* AIM OF THE TASK *
The lines to return begin at the one containing "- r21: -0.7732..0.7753" and end at the final line of the material; output them exactly and only them.

* RECORDED DATA *

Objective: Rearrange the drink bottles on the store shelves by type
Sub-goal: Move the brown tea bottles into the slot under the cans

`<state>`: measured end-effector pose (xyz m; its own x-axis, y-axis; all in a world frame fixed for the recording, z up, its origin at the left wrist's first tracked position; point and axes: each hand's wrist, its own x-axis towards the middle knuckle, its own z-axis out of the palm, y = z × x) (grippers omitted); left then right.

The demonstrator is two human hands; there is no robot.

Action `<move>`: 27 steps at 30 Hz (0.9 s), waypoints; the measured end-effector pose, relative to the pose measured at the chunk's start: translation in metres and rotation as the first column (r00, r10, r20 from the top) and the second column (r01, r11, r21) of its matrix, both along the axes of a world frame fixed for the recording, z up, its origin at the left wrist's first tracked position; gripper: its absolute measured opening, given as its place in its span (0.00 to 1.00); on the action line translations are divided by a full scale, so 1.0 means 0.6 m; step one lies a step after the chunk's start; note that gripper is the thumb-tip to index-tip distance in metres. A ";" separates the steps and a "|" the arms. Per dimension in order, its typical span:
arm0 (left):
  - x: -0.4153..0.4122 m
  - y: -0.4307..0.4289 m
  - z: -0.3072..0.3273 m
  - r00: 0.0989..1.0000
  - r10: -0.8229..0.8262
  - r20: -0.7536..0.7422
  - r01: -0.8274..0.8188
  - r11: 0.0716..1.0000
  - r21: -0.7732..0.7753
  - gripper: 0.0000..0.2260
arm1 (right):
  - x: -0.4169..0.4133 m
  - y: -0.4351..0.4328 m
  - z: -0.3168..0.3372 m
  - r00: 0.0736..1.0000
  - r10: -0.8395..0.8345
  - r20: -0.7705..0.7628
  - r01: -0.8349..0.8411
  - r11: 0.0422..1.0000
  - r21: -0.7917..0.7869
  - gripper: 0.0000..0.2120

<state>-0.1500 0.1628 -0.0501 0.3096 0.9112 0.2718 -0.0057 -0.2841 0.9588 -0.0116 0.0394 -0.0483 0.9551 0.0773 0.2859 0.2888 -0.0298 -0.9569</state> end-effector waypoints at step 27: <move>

* ANSWER *
  - r21: -0.7732..0.7753
  - gripper: 0.0000..0.2260
arm1 (right):
  - x: -0.4169..0.4133 m
  - y: -0.4351..0.4328 m
  - z: -0.3168..0.3372 m
  - r00: 0.0736..1.0000
  - r10: -0.8395..0.8345
  - r20: -0.7705..0.7628
  - r01: -0.8349..0.8411
  - r11: 0.0422..1.0000
  - r21: -0.7917..0.7869
  - gripper: 0.0000..0.2120

<state>-0.1500 0.1628 -0.0501 0.3096 0.9112 0.2718 -0.0057 -0.2841 0.9588 -0.0116 0.0394 -0.0483 0.9551 0.0773 0.2859 0.2888 -0.0298 -0.9569</state> end-effector waypoints at step 27: <move>

The exercise ends with this answer.